Each row is contiguous but they aren't necessarily contiguous to each other.

Mind you, in this real-life example the image is huge and we'll need maximum performance, we only wish to pay for what we need.

We'll use the following implementation of image:

const size_t width = 2000000, height = 5; // Small sizes for example sake
std::vector<std::vector<double>> image (height);
image[0].resize(width);
image[1].resize(width);
image[2].resize(width);
image[3].resize(width);
image[4].resize(width);
std::iota(image[0].begin(), image[0].end(), 1); // Giving non-trivial values
std::iota(image[1].begin(), image[1].end(), 1);
std::iota(image[2].begin(), image[2].end(), 1);
std::iota(image[3].begin(), image[3].end(), 1);
std::iota(image[4].begin(), image[4].end(), 1);

We're using a contiguous std::vector for the image but that's just to simplify the access to the rows (subscript operator []) in this example.

So we want to create an std::vector and fill it with the values!
But that's where we get stuck: every option incurs a downside...

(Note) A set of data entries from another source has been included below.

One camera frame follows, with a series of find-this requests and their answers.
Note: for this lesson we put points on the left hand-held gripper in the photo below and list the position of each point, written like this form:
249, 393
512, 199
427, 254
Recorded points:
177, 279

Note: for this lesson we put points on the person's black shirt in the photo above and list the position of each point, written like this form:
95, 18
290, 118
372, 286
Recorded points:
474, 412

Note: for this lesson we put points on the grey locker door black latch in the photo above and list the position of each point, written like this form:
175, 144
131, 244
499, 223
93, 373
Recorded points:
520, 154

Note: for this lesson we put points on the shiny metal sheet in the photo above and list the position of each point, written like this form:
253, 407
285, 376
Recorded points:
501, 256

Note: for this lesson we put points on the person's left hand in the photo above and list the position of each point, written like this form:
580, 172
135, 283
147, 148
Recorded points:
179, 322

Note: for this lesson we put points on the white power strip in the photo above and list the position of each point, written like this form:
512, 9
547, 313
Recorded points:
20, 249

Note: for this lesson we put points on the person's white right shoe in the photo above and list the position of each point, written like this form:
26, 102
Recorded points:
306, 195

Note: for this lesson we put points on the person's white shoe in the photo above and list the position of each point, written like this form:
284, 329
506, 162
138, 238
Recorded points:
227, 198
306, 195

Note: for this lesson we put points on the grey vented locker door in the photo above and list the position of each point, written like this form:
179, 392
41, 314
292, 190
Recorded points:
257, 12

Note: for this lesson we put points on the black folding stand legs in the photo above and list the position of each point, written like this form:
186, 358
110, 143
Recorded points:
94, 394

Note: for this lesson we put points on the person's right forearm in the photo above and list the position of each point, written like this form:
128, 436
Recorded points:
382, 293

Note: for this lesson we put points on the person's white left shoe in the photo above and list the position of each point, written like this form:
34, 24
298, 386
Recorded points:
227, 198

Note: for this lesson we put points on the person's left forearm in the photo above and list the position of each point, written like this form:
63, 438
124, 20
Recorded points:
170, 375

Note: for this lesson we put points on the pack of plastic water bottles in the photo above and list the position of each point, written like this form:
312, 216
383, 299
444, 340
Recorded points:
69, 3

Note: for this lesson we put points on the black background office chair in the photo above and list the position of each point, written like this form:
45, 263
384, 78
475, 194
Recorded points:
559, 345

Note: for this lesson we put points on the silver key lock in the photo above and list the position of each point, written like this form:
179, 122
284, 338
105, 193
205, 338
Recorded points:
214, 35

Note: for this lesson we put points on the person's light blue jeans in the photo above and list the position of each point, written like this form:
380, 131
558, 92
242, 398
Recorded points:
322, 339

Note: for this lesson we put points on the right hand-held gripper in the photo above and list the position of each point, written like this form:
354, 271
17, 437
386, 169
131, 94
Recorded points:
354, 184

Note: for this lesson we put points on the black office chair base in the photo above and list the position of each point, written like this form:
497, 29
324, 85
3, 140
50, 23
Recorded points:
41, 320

std::vector<double> res1 (image.size()*width);
for (size_t i = 0; i < image.size(); ++i)
    std::copy(image[i].begin(), image[i].end(), res1.begin()+i*width);

That example can nicely be parallelized, but the creation of the vector (res1(image.size()*width);) initializes its elements, which is a costly operation when the image gets really large.

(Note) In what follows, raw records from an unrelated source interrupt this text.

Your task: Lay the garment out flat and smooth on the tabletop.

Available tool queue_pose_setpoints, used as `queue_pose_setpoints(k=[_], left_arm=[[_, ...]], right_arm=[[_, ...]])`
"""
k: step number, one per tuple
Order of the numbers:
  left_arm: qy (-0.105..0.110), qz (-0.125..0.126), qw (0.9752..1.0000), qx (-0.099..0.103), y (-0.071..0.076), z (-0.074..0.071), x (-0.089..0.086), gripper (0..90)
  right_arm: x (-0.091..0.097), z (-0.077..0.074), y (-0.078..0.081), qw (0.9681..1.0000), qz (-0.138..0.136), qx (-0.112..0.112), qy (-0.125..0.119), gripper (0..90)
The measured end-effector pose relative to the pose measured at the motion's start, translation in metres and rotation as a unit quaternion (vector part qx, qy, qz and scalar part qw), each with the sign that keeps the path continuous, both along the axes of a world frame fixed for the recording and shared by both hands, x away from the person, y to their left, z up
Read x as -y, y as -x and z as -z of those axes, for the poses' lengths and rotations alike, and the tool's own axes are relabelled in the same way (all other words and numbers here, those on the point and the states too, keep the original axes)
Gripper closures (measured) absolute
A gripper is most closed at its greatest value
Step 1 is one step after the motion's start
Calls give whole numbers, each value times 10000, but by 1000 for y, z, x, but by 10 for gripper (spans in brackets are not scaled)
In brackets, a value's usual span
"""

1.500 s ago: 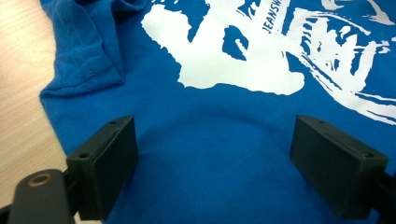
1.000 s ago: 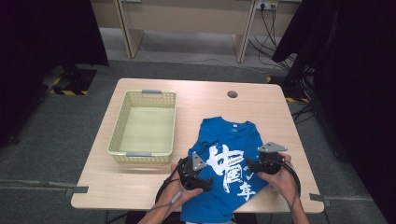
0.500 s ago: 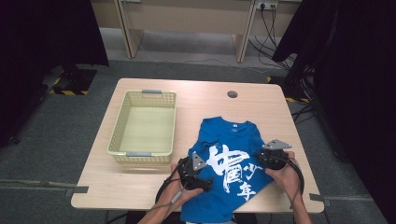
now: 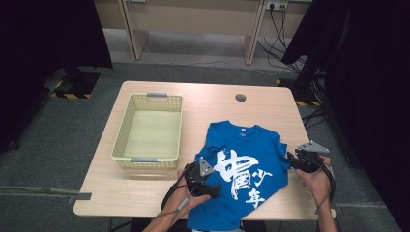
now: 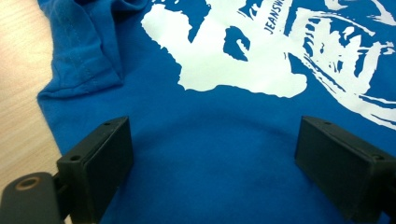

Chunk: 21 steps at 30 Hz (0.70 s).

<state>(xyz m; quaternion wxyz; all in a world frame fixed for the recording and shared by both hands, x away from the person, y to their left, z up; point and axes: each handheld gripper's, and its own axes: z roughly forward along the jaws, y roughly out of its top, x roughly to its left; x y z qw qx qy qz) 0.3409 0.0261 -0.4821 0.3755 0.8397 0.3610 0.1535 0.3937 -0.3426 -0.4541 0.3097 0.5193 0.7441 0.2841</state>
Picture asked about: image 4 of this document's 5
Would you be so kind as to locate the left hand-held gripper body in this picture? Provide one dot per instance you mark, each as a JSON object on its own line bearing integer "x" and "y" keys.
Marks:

Moving on to the famous "reserve & push_back" solution:

std::vector<double> res2;
res2.reserve(width*height);
for (size_t i = 0; i < height; ++i)
    for (size_t j = 0; j < width; ++j)
        res2.push_back(image[i][j]);

Two downsides here: push_back is not parallelizable and each one costs a size check/increment at each step. Same goes for the assign solution.
We are limited by the fact that for more security, the size member of std::vector has no public setter, so we cannot "reserve, set size & copy data", which is essentially what we want to do.

So, here's an idea to have a fast copy:

template <typename T>
class serializedImage
{
public:
    serializedImage(const std::vector<std::vector<T>>& vectors) :
        data   (nullptr),
        width  (vectors[0].size()),
        height (vectors.size()),
        size   (vectors[0].size()*vectors.size())
    {
        data = new T[size]; // 'new T[size]()' would initialize
#pragma omp parallel for
        for (size_t i = 0; i < height; ++i)
            std::copy(vectors[i].begin(), vectors[i].end(), data+i*width);
    }

    ~serializedImage() { delete[] data; data = nullptr; }

private:
    T* data; size_t width; size_t height; size_t size;
};

For readability sake, the code has been reduced to its bare minimum, without the security checks (empty input, operators, namespace, etc).

So here we are! From a large series of big vectors we have a way to efficiently align them, with no superfluous cost and in parallel fashion. And, we respect RAII with a very simple construction!

serializedImage<double> res3 (image);

alt
Source: Giphy

By the way, I tried to make the ctor a Fold Expression that uses a variable number of input vectors (like size = (vectors.size()+...);) but didn't manage so far, if anyone can it'd be fun to see.